Ciudad de México.- ¡Ladrido celestial! hace cinco años en mundo de la lucha libre y el deporte mexicano se sacudió por completo al darse la terrible noticia del fallecimiento del gladiador el Hijo del Perro Aguayo.
La ciudad de Tijuana , Baja California Norte, fue testigo de aquella noche fatídica de la cual aún no pueden recuperarse.
La noche del sábado 21 de marzo del 2015 la lucha libre vivió uno de los momentos más dolorosos en su historia.
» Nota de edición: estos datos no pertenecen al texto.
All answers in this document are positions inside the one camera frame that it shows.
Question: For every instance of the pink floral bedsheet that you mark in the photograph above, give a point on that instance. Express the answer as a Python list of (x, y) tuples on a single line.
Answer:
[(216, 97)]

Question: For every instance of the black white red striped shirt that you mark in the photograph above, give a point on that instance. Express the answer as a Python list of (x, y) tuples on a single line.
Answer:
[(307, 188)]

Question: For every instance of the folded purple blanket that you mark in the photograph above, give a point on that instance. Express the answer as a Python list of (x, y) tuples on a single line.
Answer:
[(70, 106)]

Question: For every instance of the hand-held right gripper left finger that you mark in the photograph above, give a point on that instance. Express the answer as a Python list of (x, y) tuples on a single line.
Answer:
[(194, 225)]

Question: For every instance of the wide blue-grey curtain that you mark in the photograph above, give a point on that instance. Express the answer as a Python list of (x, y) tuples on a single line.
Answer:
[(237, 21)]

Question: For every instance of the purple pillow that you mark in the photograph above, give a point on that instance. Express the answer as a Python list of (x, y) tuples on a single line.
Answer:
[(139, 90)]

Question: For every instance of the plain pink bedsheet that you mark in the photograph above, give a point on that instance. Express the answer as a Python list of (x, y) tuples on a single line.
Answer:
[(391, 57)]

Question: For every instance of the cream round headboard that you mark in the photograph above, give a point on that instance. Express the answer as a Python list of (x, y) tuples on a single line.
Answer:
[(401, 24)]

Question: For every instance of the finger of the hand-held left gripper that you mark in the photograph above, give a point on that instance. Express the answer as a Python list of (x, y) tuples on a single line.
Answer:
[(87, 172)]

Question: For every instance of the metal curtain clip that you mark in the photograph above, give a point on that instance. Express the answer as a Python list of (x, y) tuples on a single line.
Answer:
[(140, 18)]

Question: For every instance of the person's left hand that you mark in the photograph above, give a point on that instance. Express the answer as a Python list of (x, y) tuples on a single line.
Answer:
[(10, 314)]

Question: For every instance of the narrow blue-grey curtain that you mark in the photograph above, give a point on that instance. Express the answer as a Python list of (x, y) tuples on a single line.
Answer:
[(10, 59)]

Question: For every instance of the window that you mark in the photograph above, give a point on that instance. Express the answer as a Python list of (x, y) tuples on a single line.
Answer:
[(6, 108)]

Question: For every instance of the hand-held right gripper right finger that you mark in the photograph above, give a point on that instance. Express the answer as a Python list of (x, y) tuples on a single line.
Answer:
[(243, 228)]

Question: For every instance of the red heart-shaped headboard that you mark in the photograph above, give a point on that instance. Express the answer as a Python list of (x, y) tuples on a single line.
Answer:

El Auditorio Fausto Gutiérrez, en la ciudad de Tijuana, fue el testigo de aquella noche fatídica donde vio por última vez en acción al polémico luchador el cual hacía pareja con Manik para medir fuerzas ante Rey Misterio Jr y Xtreme Tiger.
La batalla se desarrollaba de forma normal entre cuatro estetas de probada calidad y preparación, cuando ocurriría lo impensable arriba del cuadrilátero.
El destino quiso que la velada terminara en tragedia, todo fue muy rápido, y hasta ahora no hay una razón clara de lo que ocurrió, pero aquel sábado, el Hijo del Perro Aguayo perdió la vida mientras luchaba.
Hoy a cinco años de su partida, el mundo de la lucha libre mexicana aún lo recuerda, como de las máxima figuras de su generación.